Learning Objectives

3-1 Define culture.

3-2 Identify the basic elements of culture, including values and norms.

3-3 Discuss diversity within cultures, including the concepts of ideal and real culture, subcultures and countercultures, culture wars, and assimilation.

3-4 Describe emerging issues in culture, such as global and consumer culture

Culture encompasses the ideas, values, norms, practices, and objects that allow a group of people, or even an entire society, to carry out their collective lives with a minimum of friction. Values are the general, abstract standards defining what a group or society as a whole considers good, desirable, right, or important. Norms are the rules that guide what people do and how they live. Culture also has material and symbolic elements. Material culture encompasses all the objects and technologies that are reflections or manifestations of a culture. Symbolic culture, the nonmaterial side of culture, is best represented by language.

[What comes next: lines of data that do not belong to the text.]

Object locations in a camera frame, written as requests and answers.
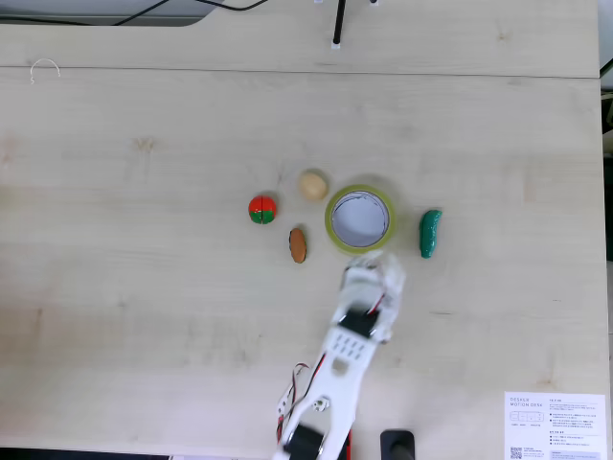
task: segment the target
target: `toy tomato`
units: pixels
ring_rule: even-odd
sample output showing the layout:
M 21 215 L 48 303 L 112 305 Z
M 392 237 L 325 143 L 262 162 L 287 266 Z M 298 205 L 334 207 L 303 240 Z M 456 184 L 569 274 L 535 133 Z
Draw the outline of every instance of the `toy tomato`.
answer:
M 277 205 L 270 196 L 259 195 L 249 203 L 249 217 L 255 223 L 270 223 L 277 216 Z

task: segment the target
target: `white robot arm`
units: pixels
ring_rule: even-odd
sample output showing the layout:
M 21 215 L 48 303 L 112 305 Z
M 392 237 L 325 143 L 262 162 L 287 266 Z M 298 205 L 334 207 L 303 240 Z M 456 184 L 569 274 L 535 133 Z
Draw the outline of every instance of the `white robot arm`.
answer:
M 337 460 L 355 420 L 362 377 L 376 346 L 392 336 L 404 286 L 393 256 L 353 259 L 315 366 L 298 364 L 277 406 L 273 460 Z

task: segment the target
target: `white label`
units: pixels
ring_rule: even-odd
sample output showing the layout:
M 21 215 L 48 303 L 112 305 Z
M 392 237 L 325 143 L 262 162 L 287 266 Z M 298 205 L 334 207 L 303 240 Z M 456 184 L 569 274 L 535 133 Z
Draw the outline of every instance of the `white label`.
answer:
M 505 393 L 505 460 L 606 460 L 604 395 Z

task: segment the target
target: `wooden table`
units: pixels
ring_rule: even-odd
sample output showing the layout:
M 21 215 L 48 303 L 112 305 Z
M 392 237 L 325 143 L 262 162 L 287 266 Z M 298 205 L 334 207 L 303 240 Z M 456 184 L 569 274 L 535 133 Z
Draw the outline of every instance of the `wooden table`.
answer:
M 595 2 L 354 3 L 336 55 L 328 3 L 143 35 L 0 26 L 0 445 L 269 457 L 347 261 L 297 191 L 310 167 L 385 188 L 400 217 L 409 282 L 358 460 L 391 427 L 420 458 L 502 458 L 505 391 L 608 392 Z M 294 55 L 270 36 L 290 17 Z M 42 57 L 62 77 L 30 85 Z M 266 226 L 246 212 L 262 191 L 281 198 Z

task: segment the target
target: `toy egg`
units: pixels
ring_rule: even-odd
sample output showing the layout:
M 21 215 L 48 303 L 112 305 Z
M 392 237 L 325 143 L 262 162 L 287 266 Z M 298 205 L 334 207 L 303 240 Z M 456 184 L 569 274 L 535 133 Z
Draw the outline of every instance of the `toy egg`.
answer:
M 307 258 L 307 241 L 300 228 L 294 228 L 289 232 L 289 251 L 296 264 L 301 264 Z
M 303 172 L 298 183 L 301 194 L 311 201 L 324 199 L 328 194 L 328 184 L 316 172 Z

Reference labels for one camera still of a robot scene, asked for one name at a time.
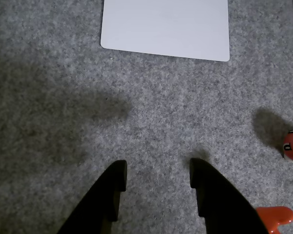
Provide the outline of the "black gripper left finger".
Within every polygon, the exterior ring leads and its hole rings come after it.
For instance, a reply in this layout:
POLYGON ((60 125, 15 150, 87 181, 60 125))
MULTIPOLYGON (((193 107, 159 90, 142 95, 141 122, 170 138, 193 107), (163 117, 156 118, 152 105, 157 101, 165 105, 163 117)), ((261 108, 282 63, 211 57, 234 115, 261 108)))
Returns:
POLYGON ((120 195, 126 191, 127 162, 114 161, 92 185, 62 225, 60 234, 109 234, 118 220, 120 195))

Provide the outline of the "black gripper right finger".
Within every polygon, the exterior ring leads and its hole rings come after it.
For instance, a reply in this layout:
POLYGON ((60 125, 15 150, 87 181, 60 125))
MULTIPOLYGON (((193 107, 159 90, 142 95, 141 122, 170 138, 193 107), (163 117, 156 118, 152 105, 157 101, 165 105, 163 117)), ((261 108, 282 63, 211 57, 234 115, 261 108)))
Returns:
POLYGON ((208 234, 268 233, 255 208, 207 161, 191 158, 189 176, 208 234))

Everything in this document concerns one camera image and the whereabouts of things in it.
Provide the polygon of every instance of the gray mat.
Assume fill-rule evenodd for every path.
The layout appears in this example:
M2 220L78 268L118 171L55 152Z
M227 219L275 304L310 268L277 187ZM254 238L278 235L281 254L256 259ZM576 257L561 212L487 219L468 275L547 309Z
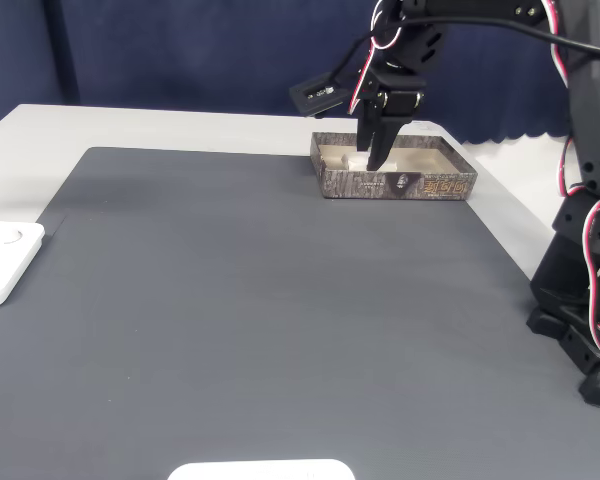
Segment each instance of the gray mat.
M600 478L600 410L465 203L325 200L308 158L92 149L41 222L0 308L0 480Z

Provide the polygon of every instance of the white tabletop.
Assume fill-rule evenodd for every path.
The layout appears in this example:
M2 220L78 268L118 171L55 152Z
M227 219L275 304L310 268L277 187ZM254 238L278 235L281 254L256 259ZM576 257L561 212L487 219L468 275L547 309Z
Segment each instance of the white tabletop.
M356 121L21 105L0 122L0 220L36 221L91 147L308 155L314 131L355 132ZM468 204L531 276L551 229L441 127L414 122L401 133L441 135L465 156L478 171Z

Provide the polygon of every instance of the blue curtain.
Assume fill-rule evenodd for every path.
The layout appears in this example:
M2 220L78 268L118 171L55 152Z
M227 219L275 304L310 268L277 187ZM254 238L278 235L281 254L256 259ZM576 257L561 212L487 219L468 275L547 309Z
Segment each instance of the blue curtain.
M62 104L40 0L0 0L0 120L21 103Z
M27 1L0 3L25 8ZM296 114L288 88L331 70L368 29L374 6L373 0L44 1L61 9L62 32L58 18L51 31L52 43L66 43L55 50L56 78L75 82L82 105L274 115ZM10 27L1 35L22 34ZM45 48L23 47L19 56ZM419 118L460 141L567 131L566 91L548 46L537 40L454 27L426 77ZM25 96L18 98L40 101Z

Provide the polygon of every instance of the cardboard tray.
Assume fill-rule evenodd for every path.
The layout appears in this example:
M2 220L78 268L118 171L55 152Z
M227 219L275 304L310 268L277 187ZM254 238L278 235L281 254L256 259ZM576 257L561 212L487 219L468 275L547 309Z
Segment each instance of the cardboard tray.
M355 133L312 135L311 162L325 198L465 200L478 176L439 136L398 135L389 154L397 172L345 170L342 156L355 145Z

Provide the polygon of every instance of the white device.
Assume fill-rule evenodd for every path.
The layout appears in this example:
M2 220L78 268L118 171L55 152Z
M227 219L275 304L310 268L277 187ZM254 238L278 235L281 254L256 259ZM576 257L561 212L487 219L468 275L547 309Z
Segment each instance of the white device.
M342 156L342 164L345 170L351 172L366 172L367 163L369 163L369 152L347 152ZM387 160L378 169L379 172L397 172L398 165L395 158Z
M355 480L338 460L189 463L168 480Z
M40 250L43 236L37 223L0 222L0 305Z

We are immersed in a diversity of cultures. Subcultures include people who may accept much of the dominant culture but are set apart from it by one or more culturally significant char­acteristics. Countercultures are groups of people who differ in certain ways from the dominant culture and whose norms and values may be incompatible with it. Culture wars pit one subculture or counterculture against another or against the dominant culture.

Many cultures tend to be ethnocentric—that is, those enmeshed in them believe that their own culture’s norms, values, traditions, and the like are better than those of other cultures. Many times newcomers are expected to assimilate, or to replace elements of their own culture with elements of the dominant culture. A society that values multiculturalism accepts and even embraces the cultures of many different groups and encourages the reten­tion of cultural differences.

Some scholars argue that globalization has increasingly led to a global culture; others attribute the growing cultural similar­ity around the world to cultural imperialism. In consumer cul­ture, core ideas and material objects relate to consumption. An increasingly important cyberculture thrives on the Internet.